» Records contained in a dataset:
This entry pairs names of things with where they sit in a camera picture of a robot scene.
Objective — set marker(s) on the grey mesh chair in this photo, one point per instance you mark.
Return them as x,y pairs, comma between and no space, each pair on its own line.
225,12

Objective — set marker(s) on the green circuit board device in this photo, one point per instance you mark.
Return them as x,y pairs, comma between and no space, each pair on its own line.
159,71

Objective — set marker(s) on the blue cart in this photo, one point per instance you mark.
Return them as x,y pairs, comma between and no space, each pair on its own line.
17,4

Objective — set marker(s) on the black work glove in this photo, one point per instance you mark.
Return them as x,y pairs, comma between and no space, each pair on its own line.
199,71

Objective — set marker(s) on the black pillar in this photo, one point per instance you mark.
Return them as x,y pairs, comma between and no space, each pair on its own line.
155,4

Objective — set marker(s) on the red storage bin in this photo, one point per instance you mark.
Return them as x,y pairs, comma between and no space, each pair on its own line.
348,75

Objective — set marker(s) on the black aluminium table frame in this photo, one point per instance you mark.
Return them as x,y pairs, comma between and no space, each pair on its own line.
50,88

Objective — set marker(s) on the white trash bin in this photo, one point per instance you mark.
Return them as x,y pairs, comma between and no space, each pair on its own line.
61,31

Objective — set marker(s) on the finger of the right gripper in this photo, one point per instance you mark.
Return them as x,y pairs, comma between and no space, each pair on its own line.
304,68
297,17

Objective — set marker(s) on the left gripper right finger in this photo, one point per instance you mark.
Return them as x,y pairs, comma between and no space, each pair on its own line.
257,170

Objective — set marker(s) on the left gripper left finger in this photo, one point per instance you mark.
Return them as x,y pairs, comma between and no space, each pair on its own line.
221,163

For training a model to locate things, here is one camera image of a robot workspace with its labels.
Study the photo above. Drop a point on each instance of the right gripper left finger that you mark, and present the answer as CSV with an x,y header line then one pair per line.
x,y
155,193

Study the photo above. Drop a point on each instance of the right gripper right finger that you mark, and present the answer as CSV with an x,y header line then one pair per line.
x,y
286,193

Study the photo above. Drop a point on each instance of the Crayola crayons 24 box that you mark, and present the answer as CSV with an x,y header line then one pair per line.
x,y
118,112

---

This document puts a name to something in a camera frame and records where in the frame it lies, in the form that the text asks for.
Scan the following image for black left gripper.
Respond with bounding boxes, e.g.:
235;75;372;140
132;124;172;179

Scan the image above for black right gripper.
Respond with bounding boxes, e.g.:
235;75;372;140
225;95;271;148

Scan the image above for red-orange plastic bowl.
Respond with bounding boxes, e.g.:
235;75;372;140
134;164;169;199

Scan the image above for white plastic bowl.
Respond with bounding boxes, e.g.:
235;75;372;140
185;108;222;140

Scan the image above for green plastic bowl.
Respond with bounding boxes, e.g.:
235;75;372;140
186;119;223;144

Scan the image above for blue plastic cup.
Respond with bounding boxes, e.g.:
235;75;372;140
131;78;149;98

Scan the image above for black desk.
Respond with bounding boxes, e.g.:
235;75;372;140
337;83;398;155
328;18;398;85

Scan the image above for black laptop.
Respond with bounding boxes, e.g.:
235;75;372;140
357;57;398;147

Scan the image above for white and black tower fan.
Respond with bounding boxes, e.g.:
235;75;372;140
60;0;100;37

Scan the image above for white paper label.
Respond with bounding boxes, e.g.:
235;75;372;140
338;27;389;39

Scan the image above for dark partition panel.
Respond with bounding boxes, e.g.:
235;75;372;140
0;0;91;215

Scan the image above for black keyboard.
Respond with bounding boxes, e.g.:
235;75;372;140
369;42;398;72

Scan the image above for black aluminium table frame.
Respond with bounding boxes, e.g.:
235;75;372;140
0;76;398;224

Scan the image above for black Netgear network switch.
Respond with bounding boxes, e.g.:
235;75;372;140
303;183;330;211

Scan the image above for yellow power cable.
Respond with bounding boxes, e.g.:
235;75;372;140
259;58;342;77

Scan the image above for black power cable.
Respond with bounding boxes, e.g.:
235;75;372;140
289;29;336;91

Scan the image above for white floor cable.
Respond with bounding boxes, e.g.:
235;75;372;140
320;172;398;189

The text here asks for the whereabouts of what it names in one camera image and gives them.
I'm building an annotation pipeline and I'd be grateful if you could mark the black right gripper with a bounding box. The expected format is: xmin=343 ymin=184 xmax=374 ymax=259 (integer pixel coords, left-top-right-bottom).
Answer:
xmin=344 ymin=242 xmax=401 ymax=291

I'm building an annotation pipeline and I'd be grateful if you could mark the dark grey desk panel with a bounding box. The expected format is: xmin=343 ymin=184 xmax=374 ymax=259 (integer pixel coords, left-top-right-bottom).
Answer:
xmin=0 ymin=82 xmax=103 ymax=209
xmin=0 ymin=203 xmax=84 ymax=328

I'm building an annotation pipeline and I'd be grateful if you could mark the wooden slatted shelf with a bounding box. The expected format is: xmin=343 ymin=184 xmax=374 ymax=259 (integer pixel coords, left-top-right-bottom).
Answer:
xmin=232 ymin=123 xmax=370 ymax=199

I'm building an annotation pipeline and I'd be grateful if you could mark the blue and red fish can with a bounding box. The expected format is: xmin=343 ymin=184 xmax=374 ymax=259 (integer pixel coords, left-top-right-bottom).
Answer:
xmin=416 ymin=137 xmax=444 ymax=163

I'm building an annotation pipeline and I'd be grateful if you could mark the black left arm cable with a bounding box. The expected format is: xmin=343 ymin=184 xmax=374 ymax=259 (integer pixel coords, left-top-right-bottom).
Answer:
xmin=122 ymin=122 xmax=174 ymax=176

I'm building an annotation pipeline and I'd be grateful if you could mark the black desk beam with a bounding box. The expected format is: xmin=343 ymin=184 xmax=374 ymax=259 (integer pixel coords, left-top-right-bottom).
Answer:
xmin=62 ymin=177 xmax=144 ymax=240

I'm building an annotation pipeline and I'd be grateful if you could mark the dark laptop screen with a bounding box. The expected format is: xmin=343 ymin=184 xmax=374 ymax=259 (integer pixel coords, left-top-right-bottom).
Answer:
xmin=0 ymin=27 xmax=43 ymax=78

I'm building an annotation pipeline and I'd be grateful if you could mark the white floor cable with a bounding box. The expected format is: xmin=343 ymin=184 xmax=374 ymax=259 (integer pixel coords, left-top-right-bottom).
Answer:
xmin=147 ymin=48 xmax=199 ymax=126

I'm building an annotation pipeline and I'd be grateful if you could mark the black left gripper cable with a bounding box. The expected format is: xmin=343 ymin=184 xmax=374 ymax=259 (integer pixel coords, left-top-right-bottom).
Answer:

» The task: Going through the records above line by line, count those that hold the word "power", and answer with the number only.

» Answer section: 2